Project `Dog Day Afternoon` is a continuation of the platform which supports projects of younger generations of authors by Artistic Organization TeatruM. This platform received the biggest recognition in 2022. winning the main award on one of the biggest European Theatre festivals - Marulićevi Days for the monoplay `Little Miracles/Mala Čuda` author; Sanja Milardović, who has been developing her authorial style through this platform for several years.

`Dog Day Afternoon` is a one-actor play performed by Petar Cvirn, who embodies several dimensions of the mind and the bodz. It tells the story of a man who, due to a series of unfortunate circumstances, finds himself on a deserted island that represents both literal and metaphysical place. `Dog Day Afternoon` is a non-classical dramatic performance.

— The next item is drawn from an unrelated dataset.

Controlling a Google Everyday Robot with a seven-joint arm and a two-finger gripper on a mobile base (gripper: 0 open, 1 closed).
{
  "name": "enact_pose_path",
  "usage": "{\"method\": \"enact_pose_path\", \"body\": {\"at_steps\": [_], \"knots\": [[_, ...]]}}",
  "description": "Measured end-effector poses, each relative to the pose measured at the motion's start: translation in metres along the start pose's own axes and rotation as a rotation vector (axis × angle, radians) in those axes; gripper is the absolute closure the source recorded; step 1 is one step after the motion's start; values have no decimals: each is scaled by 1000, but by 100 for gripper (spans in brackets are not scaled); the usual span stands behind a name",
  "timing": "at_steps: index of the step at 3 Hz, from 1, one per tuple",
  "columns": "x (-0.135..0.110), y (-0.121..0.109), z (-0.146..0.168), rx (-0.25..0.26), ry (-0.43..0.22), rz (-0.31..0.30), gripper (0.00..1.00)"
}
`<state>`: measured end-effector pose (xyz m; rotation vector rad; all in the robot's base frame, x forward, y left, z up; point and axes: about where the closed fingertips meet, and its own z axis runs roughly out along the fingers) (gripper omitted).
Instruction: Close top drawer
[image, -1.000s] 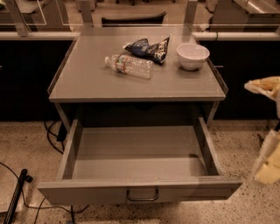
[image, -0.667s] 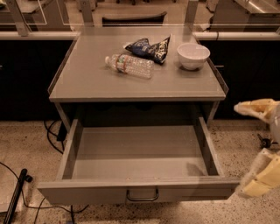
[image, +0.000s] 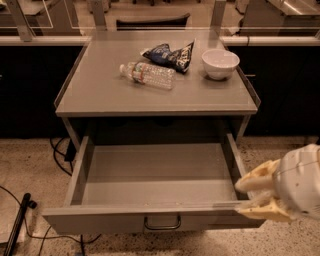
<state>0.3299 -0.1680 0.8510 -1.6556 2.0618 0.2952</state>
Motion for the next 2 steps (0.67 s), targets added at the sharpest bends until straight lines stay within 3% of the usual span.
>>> {"method": "enact_pose_path", "body": {"at_steps": [1, 2], "knots": [[33, 17, 50, -65, -7, 82, 91], [33, 18, 50, -65, -7, 82, 100]]}}
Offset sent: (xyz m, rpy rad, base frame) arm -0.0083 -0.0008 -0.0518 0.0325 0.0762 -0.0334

This project marks the reunion and collaboration of director Dora Ruždjak Podolski/ Head of the oldest European summer art festival-Dubrovačke ljetne igre and renowned actor Petar Cvirn after more than ten years. *Showcase performances- End of November 2023. at the Dance Center Tala/ TALA PLE(j)S & Teatar Exit in Zagreb, Croatia.

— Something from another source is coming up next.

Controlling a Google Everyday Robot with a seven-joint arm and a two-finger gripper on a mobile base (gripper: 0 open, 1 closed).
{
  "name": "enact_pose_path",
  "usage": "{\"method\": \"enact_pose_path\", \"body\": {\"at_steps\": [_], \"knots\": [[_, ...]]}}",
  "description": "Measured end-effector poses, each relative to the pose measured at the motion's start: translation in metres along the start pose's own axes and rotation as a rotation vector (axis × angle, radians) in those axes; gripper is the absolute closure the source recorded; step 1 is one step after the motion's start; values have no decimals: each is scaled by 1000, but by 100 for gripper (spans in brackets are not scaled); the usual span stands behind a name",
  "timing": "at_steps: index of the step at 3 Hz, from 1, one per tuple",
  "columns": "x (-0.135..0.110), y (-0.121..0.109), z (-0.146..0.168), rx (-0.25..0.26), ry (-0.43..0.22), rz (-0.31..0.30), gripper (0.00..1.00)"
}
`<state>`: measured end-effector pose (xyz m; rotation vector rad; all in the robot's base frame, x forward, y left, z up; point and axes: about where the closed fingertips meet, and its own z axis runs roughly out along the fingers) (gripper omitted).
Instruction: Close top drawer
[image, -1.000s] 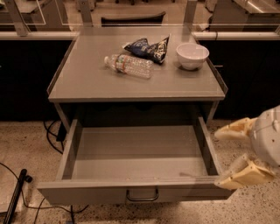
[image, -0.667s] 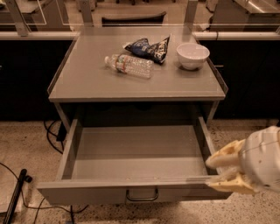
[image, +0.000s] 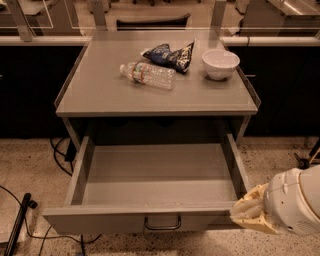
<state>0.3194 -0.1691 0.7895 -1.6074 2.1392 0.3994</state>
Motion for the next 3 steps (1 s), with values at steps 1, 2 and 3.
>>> {"method": "enact_pose_path", "body": {"at_steps": [1, 2, 3], "knots": [[4, -2, 17, -20, 5, 12, 100], [19, -13, 54, -61, 18, 67, 100], [33, -30, 88, -102, 20, 130, 100]]}}
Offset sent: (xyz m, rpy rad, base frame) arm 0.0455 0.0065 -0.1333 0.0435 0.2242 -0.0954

The need of both authors to create a new theatrical, authentic language and world for this story organically arose after dozens of established projects in their previous work. They now seek a new approach to staging a story.

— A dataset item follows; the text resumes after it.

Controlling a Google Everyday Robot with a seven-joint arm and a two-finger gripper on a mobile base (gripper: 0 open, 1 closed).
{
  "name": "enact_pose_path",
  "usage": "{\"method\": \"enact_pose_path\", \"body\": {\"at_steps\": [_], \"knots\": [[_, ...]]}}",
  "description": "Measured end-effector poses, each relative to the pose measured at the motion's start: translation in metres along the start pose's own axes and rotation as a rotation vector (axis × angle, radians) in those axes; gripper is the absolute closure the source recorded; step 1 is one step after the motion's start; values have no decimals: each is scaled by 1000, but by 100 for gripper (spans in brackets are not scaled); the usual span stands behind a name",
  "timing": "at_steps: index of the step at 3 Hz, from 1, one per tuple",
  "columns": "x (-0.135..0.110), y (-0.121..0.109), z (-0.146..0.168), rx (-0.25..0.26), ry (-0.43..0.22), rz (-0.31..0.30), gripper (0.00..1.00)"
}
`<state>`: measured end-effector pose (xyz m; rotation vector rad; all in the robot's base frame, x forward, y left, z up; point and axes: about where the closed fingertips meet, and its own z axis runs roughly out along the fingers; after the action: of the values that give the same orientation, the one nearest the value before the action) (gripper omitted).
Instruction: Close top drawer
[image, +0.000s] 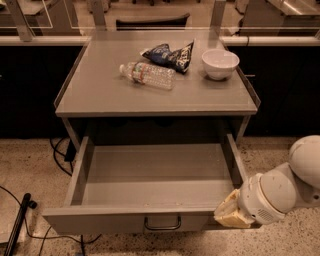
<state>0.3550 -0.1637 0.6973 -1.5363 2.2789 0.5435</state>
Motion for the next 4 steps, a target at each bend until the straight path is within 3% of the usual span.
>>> {"method": "enact_pose_path", "body": {"at_steps": [1, 2, 4], "knots": [[8, 16, 21, -31, -13, 44, 100], [19, 51, 31, -51, -6, 78, 96], [23, 61, 34, -60, 0, 87, 50]]}}
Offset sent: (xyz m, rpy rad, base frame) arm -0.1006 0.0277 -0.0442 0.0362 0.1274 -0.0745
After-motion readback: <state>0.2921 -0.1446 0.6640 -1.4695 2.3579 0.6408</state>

The play is conceived as a palette of several different media, including classical acting expression, eclectic choreography, audio imagery created through the performer's voice, video projections, and a complex set design structure built from a series of micro-elements that form a cohesive whole. It is aesthetically rich, presenting a fireworks display of miniature stage solutions suitable for both traditional theater venues and outdoor ambient spaces.


In `Dog Day Afternoon`, we encounter our protagonist confronted with the fact that he has been abandoned on a deserted island for 75 days. Despairation, as the average viewer might expect at first, is obstructed by a constructed world born from imagination and from denial about the reality of the problem he finds himself in. Our protagonist refuses to face the real world and the fact that he is alone, abandoned, and confronted with himself on the deserted island. Therefore, using various acting-performing tools, he tries to escape and flee from the problems he faces every second, creating an imaginary world. The question is whether this kind of escape can actually distance him from the circumstances in which the character finds himself or whether today's individuals can escape into their own individual intimate worlds.

The interweaving of situations in which the protagonist struggles within the reality he is in and his fantasies, combined with serious introspective monologues, forms the fabric of this play with bittersweet content.


The parallel lines followed by the story of `Dog Day Afternoon` relate to the time we live in, where the modern individual is increasingly `plugged in` to the virtual world in which they exist, isolated from real life without the perspective to realize and understand that they are creating self-isolation. It is not a literal portrayal, but it echoes the situation in which the protagonist of this play finds himself.

The director herself is present through the voice of a kind of `God` addressing our protagonist, thus opening a dimension in which the authors question to what extent we are truly creators of our realities and how much the question of individual choice is hindered in the age we live in.

`Alone or not` / `Individual or collective` are the questions posed by the play, questions that confront us with the fact that we live in a time where it seems as though they want to systematize us to be part of a whole without the true possibility of individualizing ourselves.